> _Your instructions_
For this exercise, reproduce each entry below exactly, excluding pictures.

> _Records contained in a dataset_
__________
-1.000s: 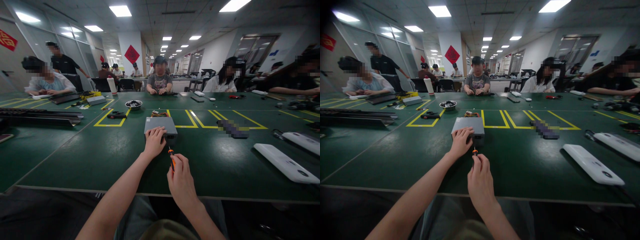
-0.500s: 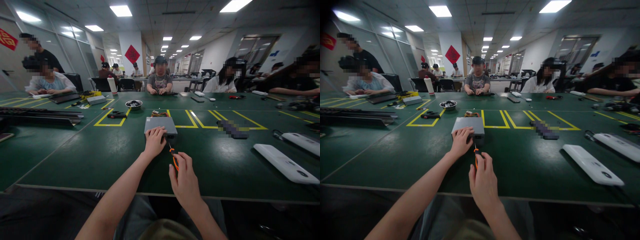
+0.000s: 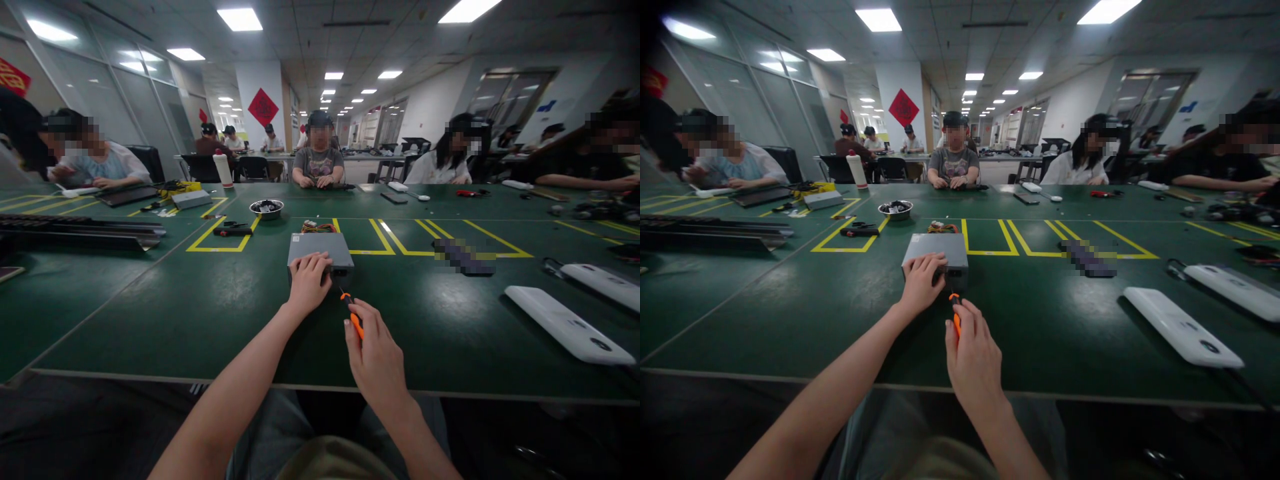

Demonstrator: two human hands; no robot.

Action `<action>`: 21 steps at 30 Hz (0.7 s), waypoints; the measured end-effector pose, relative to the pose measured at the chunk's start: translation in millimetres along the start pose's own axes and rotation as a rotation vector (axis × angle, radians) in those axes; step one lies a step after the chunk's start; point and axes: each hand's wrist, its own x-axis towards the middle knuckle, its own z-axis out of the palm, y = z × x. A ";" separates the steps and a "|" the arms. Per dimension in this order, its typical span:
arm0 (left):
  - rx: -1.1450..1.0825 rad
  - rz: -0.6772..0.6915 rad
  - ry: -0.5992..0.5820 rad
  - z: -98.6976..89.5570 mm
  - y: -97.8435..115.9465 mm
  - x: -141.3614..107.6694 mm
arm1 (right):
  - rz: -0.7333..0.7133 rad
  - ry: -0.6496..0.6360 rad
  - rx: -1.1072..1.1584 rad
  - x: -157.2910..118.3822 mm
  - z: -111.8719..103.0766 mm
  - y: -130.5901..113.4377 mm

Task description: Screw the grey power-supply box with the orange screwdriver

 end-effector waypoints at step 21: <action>0.008 -0.007 0.002 -0.7 0.8 0.0 | -0.103 -0.013 -0.020 -5.9 6.1 -6.1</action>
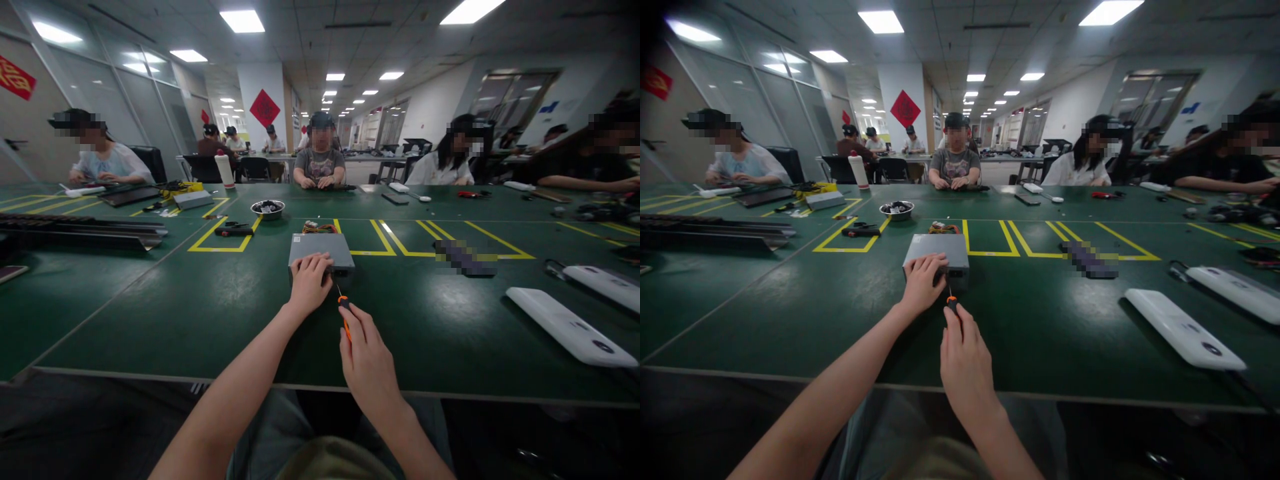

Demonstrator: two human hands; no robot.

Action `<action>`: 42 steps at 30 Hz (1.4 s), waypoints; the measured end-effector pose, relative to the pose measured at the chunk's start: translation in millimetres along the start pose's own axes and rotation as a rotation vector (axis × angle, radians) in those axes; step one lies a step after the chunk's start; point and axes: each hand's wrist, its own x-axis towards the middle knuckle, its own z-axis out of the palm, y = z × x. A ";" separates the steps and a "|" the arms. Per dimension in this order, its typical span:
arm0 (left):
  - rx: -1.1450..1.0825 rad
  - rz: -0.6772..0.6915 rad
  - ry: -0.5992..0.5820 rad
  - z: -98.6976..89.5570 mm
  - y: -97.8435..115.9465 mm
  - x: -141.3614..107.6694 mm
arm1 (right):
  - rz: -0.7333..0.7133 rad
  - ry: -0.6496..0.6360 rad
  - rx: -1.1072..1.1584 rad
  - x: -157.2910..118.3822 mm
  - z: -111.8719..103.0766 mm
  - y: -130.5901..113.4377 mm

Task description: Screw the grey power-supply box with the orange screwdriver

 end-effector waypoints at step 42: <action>0.002 0.001 0.025 3.6 -2.2 -0.8 | 0.093 -0.003 0.021 -3.8 1.9 8.1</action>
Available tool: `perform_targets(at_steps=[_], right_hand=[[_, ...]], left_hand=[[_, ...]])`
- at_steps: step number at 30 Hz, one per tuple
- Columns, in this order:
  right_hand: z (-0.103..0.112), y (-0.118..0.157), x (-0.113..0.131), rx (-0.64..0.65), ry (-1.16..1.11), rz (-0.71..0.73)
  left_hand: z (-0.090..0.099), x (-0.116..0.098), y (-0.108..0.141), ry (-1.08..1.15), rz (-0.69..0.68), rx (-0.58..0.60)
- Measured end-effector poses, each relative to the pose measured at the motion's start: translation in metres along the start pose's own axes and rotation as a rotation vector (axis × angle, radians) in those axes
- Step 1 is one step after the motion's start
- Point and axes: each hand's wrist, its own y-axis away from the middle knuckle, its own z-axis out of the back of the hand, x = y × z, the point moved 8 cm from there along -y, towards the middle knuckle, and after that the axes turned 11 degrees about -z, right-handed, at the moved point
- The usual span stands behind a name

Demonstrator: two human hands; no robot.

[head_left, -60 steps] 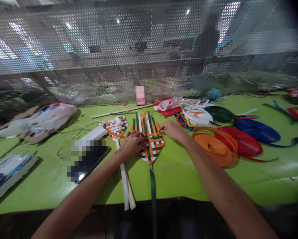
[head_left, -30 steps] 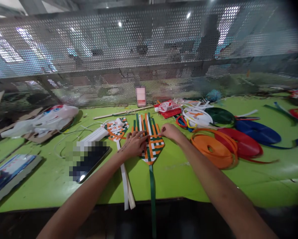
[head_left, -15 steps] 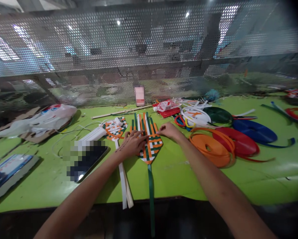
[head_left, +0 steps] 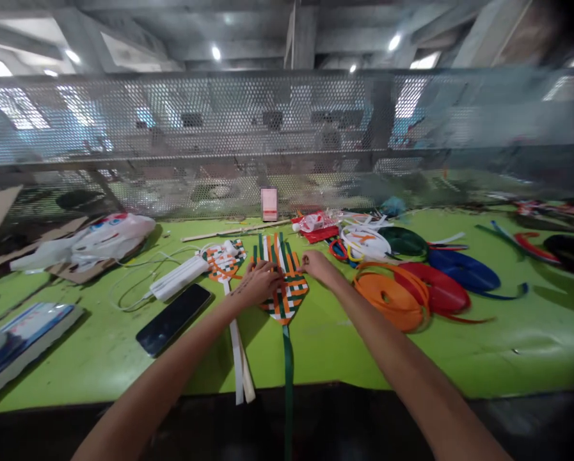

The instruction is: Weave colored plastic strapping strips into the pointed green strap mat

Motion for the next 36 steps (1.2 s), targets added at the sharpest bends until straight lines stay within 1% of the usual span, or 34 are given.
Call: perform_targets(at_steps=[2, 3, 5, 6, 13, 18, 24, 31, 36], right_hand=[[0.002, 0.006, 0.002, -0.023, -0.056, 0.091], [0.002, 0.009, 0.003, -0.014, -0.074, 0.139], [-0.004, 0.013, 0.005, 0.062, -0.112, 0.229], [-0.005, 0.014, 0.005, 0.083, -0.129, 0.249], [-0.005, 0.018, 0.005, 0.154, -0.119, 0.227], [-0.006, 0.021, 0.005, 0.158, -0.089, 0.239], [-0.008, 0.02, 0.005, 0.185, -0.094, 0.207], [-0.006, 0.023, 0.009, 0.173, -0.077, 0.22], [-0.007, 0.022, 0.008, 0.16, -0.084, 0.217]], left_hand=[[-0.001, 0.004, -0.005, 0.006, 0.024, -0.054], [-0.003, 0.006, -0.007, 0.016, 0.041, -0.08], [-0.007, 0.009, -0.009, 0.032, 0.063, -0.114], [-0.009, 0.01, -0.009, 0.033, 0.068, -0.125], [-0.013, 0.003, -0.004, 0.011, 0.038, -0.088], [-0.013, 0.004, -0.004, 0.014, 0.08, -0.084], [-0.015, 0.006, -0.006, 0.07, 0.102, -0.064], [-0.013, 0.006, -0.006, 0.097, 0.111, -0.059], [-0.011, 0.004, -0.007, 0.067, 0.104, -0.054]])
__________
> _Task output_
-1.000s: 
-0.500s: 
+0.000s: 

Demonstrator: two human hands; no robot.

Action `<action>`: 21 steps at 30 Hz (0.7 s), waypoints; the measured end-effector pose, relative to the pose measured at the chunk's start: translation in millimetres along the start pose's own axes and rotation as a rotation vector (axis × angle, radians) in those axes; step one lies a step after the chunk's start; point and axes: each hand's wrist, its own x-axis towards the middle knuckle, its own z-axis out of the palm, y = z × x. A ";" separates the steps and a "|" the arms. Per dimension in this order, its typical span:
arm0 (left):
  - rx: -1.1450..1.0825 rad
  - rz: -0.6772..0.6915 rad
  - ry: -0.5992..0.5820 rad
  - z: -98.6976..89.5570 mm
  - y: -97.8435..115.9465 mm
  - x: -141.3614..107.6694 mm
arm1 (right):
  - rz: -0.7333..0.7133 rad
  - ry: -0.6496..0.6360 rad
  - rx: -1.1072..1.1584 rad
  - x: -157.2910..118.3822 mm
  - z: -111.8719..103.0766 mm
  - y: -130.5901..113.4377 mm

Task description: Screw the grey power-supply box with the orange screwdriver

 end-effector waypoints at step 21: <action>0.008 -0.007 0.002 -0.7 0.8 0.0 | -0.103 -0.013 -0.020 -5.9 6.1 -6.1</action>

Demonstrator: two human hands; no robot.

Action `<action>`: 42 steps at 30 Hz (1.4 s), waypoints; the measured end-effector pose, relative to the pose measured at the chunk's start: translation in millimetres along the start pose's own axes and rotation as a rotation vector (axis × angle, radians) in those axes; step one lies a step after the chunk's start; point and axes: each hand's wrist, its own x-axis towards the middle knuckle, its own z-axis out of the palm, y = z × x. A ";" separates the steps and a "|" the arms. Per dimension in this order, its typical span:
arm0 (left):
  - rx: -1.1450..1.0825 rad
  - rz: -0.6772..0.6915 rad
  - ry: -0.5992..0.5820 rad
  - z: -98.6976..89.5570 mm
  - y: -97.8435..115.9465 mm
  - x: -141.3614..107.6694 mm
arm1 (right):
  - rz: -0.7333..0.7133 rad
  - ry: -0.6496..0.6360 rad
  - rx: -1.1072..1.1584 rad
  - x: -157.2910..118.3822 mm
  - z: -111.8719..103.0766 mm
  - y: -130.5901..113.4377 mm

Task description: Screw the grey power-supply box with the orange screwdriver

 end-effector waypoints at step 42: <action>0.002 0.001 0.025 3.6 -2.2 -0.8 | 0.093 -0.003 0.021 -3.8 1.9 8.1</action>
Available tool: `perform_targets(at_steps=[_], right_hand=[[_, ...]], left_hand=[[_, ...]])`
- at_steps: step number at 30 Hz, one per tuple
- Columns, in this order:
  right_hand: z (-0.103..0.112), y (-0.118..0.157), x (-0.113..0.131), rx (-0.64..0.65), ry (-1.16..1.11), rz (-0.71..0.73)
  left_hand: z (-0.090..0.099), x (-0.116..0.098), y (-0.108..0.141), ry (-1.08..1.15), rz (-0.69..0.68), rx (-0.58..0.60)
- Measured end-effector poses, each relative to the pose measured at the motion's start: translation in metres along the start pose's own axes and rotation as a rotation vector (axis × angle, radians) in those axes
- Step 1 is one step after the motion's start
- Point and axes: each hand's wrist, its own y-axis away from the middle knuckle, its own z-axis out of the back of the hand, x = y × z, the point moved 8 cm from there along -y, towards the middle knuckle, and after that the axes turned 11 degrees about -z, right-handed, at the moved point
- The usual span stands behind a name

Demonstrator: two human hands; no robot.

[head_left, -60 steps] 
[head_left, -30 steps] 
[head_left, -15 steps] 
[head_left, +0 steps] 

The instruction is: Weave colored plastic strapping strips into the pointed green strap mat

Motion for the next 36 steps (1.2 s), targets added at the sharpest bends until straight lines stay within 1% of the usual span, or 34 are given.
Call: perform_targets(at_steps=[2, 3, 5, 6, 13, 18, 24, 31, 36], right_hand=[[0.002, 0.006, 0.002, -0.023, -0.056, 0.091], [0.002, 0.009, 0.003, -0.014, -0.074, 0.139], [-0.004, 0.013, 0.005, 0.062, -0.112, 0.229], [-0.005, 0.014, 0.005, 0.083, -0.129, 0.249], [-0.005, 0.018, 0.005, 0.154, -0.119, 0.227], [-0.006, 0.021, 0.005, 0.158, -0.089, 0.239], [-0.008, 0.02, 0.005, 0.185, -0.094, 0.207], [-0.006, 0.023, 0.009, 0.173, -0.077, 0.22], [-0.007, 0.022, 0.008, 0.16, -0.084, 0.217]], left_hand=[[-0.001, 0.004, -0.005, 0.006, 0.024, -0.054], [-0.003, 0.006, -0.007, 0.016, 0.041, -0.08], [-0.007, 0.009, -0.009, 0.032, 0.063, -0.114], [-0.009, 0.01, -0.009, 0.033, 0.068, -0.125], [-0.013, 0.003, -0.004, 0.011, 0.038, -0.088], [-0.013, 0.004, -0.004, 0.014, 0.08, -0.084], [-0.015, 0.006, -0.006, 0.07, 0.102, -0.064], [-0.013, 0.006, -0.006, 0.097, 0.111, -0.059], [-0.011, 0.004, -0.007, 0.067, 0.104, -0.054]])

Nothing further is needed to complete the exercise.